Wavelet Image Denoising Algorithm Using Bayesian (BAYES) Thresholding

Resource Overview

Source code implementation of image denoising using Bayesian thresholding of wavelet coefficients - An advanced algorithm that applies Bayesian statistical methods to wavelet coefficients for effective noise reduction in digital images

Detailed Documentation

This algorithm implements image denoising through Bayesian thresholding of wavelet coefficients. The core methodology involves applying Bayesian statistical thresholds to determine which wavelet coefficients should be preserved and which should be discarded to effectively reduce noise in images. The implementation typically follows these steps: wavelet decomposition of the noisy image, statistical analysis of coefficients using Bayesian priors, threshold application based on Bayesian risk minimization, and wavelet reconstruction of the denoised image.
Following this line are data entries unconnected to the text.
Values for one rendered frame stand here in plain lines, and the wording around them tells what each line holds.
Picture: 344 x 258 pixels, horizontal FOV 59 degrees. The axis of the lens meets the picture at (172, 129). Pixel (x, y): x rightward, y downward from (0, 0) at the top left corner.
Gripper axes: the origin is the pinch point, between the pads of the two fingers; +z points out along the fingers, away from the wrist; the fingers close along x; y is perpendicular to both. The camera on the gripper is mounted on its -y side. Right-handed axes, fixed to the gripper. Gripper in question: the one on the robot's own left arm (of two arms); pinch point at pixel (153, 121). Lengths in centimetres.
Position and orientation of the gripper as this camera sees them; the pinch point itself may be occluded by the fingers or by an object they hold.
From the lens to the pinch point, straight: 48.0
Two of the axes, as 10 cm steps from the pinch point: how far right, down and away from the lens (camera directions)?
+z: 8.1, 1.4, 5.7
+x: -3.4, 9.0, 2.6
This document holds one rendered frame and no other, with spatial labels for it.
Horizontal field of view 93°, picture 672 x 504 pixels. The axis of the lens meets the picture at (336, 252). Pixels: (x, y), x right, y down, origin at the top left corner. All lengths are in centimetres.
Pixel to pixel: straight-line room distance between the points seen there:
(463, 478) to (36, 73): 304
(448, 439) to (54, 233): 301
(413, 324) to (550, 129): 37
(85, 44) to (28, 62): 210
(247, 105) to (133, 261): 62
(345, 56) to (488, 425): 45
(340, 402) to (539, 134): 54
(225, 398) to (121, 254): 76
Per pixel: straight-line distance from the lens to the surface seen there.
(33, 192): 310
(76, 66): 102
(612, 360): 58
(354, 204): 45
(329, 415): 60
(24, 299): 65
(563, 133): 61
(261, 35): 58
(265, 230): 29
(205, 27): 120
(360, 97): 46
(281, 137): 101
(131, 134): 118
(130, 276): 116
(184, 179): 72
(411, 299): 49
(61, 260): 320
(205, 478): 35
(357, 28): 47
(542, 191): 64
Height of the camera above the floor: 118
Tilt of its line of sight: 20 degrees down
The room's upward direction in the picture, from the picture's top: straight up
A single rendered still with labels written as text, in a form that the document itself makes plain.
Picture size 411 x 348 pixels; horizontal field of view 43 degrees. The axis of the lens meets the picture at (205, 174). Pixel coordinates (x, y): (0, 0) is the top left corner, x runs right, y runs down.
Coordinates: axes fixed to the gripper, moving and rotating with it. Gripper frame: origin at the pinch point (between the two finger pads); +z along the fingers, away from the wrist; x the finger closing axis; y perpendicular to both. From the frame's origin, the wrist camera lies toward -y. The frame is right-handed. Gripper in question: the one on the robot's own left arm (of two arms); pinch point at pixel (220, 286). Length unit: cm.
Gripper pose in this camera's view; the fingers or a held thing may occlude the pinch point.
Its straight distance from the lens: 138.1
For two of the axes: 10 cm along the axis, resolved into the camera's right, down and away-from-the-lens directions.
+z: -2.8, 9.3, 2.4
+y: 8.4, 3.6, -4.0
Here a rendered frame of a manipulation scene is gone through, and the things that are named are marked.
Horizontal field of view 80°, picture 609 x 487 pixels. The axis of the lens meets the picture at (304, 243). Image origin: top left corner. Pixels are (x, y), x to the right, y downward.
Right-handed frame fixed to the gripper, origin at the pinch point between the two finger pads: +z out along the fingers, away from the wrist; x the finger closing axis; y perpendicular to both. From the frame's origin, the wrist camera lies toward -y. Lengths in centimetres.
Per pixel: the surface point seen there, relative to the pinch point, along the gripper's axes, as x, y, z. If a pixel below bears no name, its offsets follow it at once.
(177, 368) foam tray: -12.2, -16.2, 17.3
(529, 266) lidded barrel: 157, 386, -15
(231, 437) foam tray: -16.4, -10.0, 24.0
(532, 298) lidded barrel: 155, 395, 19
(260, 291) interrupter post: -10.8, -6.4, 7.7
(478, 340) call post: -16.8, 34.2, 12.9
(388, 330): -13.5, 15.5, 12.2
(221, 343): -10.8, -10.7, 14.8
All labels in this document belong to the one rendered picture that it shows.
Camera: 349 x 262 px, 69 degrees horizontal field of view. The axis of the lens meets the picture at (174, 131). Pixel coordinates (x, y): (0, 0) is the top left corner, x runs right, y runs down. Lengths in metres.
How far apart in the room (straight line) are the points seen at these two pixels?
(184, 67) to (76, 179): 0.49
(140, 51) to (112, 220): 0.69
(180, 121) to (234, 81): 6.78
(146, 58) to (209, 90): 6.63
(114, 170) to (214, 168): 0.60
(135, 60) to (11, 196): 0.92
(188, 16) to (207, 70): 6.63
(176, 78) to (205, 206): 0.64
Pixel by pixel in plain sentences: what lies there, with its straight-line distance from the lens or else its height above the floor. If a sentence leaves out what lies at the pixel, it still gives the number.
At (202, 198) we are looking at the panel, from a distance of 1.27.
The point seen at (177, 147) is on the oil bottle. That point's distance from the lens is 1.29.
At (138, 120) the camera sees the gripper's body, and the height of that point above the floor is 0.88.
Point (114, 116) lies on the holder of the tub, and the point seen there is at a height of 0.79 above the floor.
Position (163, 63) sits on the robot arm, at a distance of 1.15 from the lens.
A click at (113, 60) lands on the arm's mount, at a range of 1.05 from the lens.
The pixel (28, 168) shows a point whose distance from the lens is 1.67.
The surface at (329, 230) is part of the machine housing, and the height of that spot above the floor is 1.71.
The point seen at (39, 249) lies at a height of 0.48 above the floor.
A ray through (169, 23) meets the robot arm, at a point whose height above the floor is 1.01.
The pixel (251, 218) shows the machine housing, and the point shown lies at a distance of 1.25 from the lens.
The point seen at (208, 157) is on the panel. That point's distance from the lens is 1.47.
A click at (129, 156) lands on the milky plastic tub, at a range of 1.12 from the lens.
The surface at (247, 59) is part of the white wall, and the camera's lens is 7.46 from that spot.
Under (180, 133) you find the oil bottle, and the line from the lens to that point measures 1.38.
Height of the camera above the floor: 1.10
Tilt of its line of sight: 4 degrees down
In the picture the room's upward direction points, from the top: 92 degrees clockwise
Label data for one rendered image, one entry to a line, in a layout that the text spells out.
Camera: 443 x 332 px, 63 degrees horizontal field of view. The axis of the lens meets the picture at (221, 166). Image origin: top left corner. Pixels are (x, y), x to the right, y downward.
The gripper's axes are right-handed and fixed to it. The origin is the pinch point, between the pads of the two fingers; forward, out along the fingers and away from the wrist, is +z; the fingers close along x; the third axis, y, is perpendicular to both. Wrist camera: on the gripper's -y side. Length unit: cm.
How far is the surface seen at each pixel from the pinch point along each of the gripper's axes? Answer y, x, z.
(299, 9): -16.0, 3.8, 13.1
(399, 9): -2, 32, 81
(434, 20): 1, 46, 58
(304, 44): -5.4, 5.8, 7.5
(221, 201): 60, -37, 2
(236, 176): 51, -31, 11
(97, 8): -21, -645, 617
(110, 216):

Key implementation aspects include: - Wavelet transform application (using functions like wavedec2 in MATLAB for 2D images) - Bayesian threshold calculation that adapts to local signal characteristics - Coefficient shrinkage or hard thresholding based on Bayesian decision theory - Parameter tuning for threshold values to control the denoising intensity The algorithm allows precise control over denoising strength by adjusting threshold parameters, balancing noise removal with detail preservation. This approach is widely employed in image processing applications and has demonstrated excellent performance across various practical scenarios, particularly in medical imaging, photography enhancement, and scientific image analysis where statistical noise models are appropriate.